▶ _WORK TASK_: Count the lines below holding "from" and answer with that number only.

[Start of section]

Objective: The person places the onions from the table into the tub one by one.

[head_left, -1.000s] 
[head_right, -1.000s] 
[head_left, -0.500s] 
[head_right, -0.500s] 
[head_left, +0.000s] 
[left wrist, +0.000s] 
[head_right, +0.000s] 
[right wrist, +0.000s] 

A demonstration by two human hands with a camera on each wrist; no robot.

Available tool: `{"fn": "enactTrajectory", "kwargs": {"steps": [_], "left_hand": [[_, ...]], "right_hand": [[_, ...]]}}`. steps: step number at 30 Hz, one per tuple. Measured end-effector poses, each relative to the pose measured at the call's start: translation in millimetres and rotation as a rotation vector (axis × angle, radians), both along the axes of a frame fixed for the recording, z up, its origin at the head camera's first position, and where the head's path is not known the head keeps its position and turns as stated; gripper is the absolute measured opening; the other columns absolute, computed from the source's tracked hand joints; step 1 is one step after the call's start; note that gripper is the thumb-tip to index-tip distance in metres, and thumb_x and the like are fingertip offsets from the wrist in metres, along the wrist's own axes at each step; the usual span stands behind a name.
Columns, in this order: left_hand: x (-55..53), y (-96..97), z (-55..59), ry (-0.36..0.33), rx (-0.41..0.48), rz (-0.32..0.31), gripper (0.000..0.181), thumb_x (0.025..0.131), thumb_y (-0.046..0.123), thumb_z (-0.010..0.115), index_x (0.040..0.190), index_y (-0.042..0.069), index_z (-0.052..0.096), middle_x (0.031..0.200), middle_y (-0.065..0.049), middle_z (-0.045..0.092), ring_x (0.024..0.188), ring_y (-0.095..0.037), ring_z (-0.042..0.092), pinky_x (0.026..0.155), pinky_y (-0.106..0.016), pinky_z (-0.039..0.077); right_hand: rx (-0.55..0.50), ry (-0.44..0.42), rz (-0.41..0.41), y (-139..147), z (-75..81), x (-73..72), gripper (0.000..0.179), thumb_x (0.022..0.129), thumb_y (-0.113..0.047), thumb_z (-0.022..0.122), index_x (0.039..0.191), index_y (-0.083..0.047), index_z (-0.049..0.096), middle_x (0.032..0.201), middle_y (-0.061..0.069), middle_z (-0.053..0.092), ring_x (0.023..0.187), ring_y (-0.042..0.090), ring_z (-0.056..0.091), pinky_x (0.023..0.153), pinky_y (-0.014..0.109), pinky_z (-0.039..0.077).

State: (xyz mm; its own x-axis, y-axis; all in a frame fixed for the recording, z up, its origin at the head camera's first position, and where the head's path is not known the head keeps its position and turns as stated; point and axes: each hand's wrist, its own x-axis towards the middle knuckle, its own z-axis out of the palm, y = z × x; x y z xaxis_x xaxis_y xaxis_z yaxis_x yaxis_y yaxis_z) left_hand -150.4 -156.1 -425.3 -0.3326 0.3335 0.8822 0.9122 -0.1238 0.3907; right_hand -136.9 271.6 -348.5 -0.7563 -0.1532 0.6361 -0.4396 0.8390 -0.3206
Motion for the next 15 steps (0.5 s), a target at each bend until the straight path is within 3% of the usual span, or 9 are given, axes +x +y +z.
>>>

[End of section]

▶ _EXPECTED OUTPUT_: 2